[Records supplied]:
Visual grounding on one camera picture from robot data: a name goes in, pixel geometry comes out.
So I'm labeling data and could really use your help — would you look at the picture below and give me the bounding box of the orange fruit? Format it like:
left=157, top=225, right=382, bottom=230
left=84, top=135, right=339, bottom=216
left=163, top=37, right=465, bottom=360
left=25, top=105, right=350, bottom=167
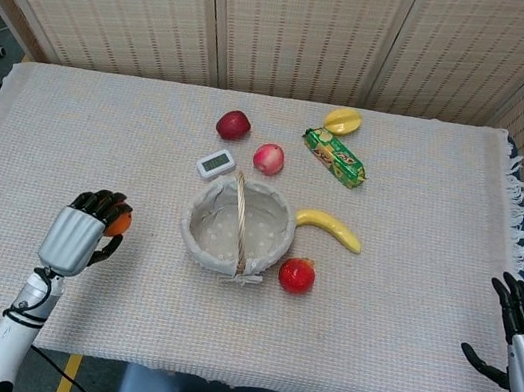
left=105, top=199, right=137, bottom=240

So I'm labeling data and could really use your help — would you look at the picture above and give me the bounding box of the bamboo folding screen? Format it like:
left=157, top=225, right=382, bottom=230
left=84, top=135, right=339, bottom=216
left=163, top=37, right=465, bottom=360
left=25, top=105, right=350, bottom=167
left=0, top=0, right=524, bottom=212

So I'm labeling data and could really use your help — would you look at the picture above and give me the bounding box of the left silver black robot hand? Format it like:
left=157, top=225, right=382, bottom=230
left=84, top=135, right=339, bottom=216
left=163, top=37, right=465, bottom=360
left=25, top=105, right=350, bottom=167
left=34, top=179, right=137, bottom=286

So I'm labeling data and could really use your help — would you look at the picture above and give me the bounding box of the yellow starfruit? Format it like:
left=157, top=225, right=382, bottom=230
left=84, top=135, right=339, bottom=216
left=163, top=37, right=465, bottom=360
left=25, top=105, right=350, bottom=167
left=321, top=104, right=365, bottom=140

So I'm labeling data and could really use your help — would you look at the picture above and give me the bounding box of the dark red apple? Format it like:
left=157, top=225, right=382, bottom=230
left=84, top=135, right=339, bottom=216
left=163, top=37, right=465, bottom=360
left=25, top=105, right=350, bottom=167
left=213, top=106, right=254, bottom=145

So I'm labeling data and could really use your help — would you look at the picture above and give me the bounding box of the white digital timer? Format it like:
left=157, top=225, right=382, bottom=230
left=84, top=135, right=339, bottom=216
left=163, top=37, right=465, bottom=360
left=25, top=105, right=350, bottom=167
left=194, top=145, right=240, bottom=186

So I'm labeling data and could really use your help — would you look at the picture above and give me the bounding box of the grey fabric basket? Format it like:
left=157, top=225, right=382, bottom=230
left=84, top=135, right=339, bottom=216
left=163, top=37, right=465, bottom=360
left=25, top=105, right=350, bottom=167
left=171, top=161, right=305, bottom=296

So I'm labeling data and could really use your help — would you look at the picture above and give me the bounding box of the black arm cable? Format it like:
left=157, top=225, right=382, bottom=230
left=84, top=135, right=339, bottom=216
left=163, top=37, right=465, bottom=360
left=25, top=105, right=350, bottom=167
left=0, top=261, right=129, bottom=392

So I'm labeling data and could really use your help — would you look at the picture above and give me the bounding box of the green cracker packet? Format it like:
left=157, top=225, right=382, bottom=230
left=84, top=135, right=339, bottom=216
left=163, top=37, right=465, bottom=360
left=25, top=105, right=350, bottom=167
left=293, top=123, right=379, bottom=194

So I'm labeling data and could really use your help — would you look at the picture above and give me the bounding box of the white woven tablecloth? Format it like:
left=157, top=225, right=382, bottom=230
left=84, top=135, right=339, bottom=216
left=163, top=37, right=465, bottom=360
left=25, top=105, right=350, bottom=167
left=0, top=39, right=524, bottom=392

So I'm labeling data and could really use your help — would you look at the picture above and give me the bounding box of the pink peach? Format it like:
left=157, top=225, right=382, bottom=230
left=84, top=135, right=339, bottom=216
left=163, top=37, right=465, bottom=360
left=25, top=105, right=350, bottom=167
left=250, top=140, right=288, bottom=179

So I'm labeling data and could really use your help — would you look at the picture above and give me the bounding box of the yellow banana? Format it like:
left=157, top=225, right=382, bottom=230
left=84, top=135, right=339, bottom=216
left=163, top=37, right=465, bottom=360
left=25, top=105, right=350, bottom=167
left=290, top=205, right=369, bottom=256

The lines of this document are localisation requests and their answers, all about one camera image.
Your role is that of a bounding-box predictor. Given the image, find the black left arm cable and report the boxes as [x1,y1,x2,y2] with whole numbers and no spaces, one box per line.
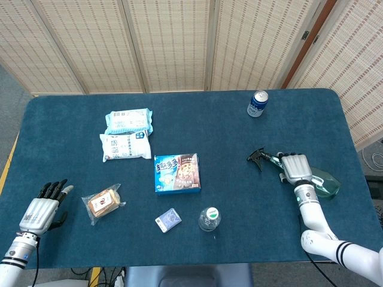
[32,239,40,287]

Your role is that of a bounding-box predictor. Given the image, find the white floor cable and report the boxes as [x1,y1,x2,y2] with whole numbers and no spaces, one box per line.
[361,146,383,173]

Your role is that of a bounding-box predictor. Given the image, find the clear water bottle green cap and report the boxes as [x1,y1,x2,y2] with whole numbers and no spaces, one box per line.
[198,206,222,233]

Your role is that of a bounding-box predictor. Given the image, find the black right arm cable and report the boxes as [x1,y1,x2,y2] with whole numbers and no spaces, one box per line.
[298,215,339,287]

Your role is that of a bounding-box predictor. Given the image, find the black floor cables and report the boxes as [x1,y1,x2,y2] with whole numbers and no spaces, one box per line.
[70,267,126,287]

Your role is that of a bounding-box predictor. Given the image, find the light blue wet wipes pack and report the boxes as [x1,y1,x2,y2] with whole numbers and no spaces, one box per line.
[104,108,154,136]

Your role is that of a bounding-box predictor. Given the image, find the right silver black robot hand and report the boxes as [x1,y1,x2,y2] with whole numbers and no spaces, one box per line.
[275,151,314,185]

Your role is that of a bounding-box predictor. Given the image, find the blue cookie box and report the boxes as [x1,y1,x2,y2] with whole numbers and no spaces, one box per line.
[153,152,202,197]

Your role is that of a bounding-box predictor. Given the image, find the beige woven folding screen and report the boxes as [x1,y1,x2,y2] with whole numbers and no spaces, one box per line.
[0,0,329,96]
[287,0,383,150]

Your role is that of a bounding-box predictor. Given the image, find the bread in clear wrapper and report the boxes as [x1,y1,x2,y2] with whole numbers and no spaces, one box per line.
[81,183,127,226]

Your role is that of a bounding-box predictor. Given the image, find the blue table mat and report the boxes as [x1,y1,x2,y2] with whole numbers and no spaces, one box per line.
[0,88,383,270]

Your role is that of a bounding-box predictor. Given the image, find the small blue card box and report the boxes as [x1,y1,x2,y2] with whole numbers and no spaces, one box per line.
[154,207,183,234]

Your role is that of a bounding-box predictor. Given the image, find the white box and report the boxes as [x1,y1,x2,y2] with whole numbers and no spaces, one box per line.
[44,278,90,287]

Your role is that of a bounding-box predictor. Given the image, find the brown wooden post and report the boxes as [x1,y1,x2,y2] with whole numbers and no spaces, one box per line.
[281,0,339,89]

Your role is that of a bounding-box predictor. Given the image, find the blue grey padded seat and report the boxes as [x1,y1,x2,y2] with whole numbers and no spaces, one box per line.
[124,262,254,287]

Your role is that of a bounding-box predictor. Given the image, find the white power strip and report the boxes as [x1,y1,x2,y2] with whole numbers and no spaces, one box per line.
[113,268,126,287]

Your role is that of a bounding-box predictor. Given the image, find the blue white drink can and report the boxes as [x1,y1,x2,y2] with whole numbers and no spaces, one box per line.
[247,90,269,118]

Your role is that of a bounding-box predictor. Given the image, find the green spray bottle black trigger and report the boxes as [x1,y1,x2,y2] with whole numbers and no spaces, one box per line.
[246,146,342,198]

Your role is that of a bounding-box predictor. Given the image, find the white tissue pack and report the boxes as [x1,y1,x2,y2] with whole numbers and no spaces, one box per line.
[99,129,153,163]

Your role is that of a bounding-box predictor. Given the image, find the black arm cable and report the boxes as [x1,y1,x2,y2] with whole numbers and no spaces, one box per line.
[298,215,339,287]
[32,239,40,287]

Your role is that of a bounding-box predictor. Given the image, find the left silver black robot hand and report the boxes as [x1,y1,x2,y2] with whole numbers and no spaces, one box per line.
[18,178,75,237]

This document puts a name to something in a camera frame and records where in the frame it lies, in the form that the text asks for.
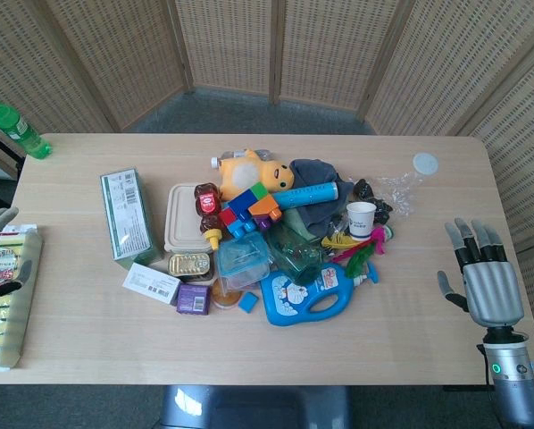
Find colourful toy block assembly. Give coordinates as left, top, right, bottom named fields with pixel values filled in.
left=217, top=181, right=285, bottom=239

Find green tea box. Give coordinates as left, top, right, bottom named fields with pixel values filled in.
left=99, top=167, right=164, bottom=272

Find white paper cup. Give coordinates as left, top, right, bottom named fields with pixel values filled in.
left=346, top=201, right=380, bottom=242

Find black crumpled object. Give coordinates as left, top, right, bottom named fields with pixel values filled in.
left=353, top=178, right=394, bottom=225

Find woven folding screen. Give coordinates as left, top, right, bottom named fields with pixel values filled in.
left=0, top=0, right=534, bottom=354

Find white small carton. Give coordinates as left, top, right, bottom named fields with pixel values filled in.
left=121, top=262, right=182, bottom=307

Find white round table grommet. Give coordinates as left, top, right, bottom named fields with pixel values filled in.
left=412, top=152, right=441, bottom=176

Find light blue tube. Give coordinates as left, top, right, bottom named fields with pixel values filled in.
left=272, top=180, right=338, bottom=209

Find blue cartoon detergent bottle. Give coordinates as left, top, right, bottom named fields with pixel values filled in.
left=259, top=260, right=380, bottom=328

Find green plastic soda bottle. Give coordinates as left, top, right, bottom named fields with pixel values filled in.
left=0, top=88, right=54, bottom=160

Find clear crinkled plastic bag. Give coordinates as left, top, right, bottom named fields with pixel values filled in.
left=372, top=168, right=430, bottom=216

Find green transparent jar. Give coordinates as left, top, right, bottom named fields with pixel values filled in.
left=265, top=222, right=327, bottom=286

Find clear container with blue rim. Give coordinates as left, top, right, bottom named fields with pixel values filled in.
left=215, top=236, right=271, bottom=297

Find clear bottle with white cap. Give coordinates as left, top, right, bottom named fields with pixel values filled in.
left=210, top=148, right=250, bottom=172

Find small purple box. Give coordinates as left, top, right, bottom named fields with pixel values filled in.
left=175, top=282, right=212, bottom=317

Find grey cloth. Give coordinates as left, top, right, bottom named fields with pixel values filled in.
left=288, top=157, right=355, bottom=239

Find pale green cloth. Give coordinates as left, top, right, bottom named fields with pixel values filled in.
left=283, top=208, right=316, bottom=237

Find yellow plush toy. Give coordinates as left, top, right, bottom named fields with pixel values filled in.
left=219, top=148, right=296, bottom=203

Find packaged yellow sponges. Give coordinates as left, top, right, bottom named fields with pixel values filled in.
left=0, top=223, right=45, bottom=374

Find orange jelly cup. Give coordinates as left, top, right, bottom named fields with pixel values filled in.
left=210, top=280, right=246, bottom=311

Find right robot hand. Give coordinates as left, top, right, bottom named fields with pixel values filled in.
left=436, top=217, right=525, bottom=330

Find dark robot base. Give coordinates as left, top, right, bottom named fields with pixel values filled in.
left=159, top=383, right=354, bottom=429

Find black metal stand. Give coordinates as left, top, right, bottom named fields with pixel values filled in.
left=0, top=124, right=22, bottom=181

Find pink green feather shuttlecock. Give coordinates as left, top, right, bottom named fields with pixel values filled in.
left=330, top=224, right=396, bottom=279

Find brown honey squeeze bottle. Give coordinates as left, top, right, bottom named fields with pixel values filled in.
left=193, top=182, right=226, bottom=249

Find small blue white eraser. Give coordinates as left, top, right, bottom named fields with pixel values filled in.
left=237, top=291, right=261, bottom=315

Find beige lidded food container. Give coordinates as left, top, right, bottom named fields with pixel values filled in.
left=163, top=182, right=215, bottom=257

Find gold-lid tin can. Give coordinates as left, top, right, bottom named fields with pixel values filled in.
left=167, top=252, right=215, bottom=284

...

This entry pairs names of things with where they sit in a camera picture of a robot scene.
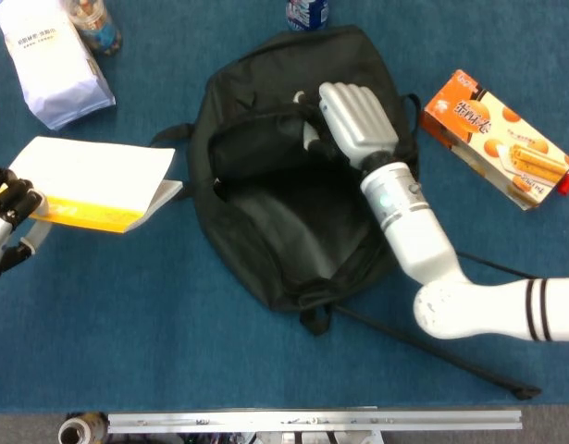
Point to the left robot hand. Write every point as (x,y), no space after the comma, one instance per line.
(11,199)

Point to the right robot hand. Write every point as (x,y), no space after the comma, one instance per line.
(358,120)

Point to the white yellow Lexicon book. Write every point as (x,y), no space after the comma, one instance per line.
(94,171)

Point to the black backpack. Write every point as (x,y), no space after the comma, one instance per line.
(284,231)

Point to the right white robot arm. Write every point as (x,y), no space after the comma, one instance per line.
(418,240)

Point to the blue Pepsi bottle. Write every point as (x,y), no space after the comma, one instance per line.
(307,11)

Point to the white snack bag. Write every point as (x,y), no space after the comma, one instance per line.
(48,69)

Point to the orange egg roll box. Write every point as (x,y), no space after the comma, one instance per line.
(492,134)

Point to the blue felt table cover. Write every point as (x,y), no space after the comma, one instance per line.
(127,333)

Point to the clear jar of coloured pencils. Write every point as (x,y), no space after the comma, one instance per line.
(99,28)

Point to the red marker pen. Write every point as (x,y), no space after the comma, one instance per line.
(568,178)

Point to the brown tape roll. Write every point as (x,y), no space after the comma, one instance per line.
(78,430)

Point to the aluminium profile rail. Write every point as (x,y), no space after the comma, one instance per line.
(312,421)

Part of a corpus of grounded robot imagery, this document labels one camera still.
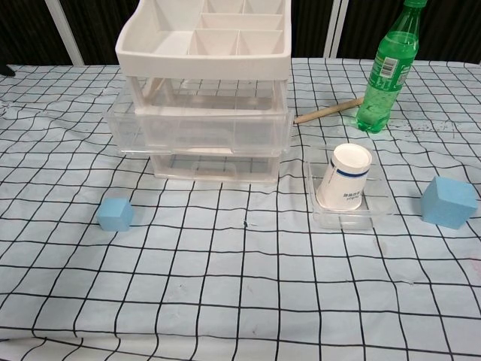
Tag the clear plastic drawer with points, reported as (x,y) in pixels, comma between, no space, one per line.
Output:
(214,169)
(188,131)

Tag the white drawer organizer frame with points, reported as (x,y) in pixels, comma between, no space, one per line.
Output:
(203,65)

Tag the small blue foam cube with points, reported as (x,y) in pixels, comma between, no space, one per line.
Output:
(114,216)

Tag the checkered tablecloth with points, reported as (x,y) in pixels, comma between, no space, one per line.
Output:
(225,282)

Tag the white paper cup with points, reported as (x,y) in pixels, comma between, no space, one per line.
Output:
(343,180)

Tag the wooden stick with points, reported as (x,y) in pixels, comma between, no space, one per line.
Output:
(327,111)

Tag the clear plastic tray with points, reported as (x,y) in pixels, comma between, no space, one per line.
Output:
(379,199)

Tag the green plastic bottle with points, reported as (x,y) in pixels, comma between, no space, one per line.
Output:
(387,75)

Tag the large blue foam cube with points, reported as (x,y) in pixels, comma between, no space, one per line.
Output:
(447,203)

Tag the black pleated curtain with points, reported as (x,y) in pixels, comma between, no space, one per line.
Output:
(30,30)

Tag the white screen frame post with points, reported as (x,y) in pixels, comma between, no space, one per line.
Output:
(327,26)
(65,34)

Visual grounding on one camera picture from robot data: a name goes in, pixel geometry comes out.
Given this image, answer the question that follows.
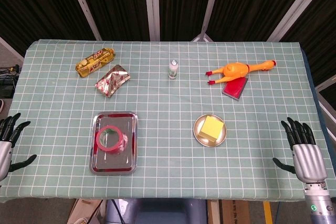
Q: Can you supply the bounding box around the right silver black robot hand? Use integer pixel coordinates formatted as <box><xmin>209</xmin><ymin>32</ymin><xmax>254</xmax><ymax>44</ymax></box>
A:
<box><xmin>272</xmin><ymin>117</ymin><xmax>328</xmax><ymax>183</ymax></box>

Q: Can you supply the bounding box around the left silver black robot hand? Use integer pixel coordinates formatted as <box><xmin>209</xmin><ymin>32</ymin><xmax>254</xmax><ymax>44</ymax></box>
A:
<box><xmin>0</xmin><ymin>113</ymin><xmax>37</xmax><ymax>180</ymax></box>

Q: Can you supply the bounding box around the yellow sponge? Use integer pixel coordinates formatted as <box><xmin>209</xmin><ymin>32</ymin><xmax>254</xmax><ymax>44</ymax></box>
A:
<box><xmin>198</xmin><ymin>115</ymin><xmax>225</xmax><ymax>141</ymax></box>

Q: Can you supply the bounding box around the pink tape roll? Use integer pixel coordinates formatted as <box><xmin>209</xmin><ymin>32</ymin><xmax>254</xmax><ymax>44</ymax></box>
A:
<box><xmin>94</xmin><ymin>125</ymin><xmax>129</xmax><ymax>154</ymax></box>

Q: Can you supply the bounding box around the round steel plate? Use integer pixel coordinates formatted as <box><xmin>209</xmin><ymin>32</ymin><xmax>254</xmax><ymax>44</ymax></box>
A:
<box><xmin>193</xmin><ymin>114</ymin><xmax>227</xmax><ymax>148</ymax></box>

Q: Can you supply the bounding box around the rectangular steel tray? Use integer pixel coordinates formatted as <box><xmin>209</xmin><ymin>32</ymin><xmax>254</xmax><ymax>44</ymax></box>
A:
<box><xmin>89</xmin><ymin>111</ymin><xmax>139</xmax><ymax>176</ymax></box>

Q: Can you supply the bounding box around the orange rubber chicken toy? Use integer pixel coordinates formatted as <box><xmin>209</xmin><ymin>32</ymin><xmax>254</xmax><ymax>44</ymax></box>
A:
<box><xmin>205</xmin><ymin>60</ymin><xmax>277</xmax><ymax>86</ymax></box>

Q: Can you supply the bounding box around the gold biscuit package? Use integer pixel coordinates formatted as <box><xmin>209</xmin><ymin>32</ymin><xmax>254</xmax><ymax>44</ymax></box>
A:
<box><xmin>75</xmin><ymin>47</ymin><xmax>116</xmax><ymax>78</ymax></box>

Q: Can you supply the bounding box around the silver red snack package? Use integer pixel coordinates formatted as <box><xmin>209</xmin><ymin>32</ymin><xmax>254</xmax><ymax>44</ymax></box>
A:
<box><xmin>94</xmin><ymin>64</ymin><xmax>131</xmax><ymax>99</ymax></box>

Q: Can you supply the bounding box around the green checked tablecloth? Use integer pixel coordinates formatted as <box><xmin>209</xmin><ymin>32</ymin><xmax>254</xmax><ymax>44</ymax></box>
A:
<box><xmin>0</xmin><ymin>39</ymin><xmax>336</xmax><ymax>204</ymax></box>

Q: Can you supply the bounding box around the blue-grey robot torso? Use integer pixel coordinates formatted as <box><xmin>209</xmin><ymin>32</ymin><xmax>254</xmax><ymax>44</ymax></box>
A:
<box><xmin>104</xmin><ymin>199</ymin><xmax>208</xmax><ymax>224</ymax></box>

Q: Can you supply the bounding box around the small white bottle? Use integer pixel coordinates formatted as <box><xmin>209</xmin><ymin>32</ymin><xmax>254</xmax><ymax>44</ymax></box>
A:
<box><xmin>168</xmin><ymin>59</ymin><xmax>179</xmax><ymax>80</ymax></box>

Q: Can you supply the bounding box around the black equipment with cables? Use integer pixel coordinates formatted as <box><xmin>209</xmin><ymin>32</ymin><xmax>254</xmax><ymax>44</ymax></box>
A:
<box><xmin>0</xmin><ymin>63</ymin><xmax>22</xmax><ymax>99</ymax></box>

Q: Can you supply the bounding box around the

[Task requirements]: Copy every line above that includes the string "camera".

[Exercise output]:
Visual grounding on one camera picture from robot data: a name goes in, pixel geometry comes out.
The lines of this document are localisation requests and their answers, all about one camera image.
This document puts a name to something in a camera frame and records where in the frame it lies, in the form that the text asks for.
This entry pairs names of things with where they sit in a camera picture of a robot scene.
Part of a corpus of grounded robot imagery, this document labels one camera still.
Visual grounding on one camera picture from robot data: a name goes in, pixel geometry comes out.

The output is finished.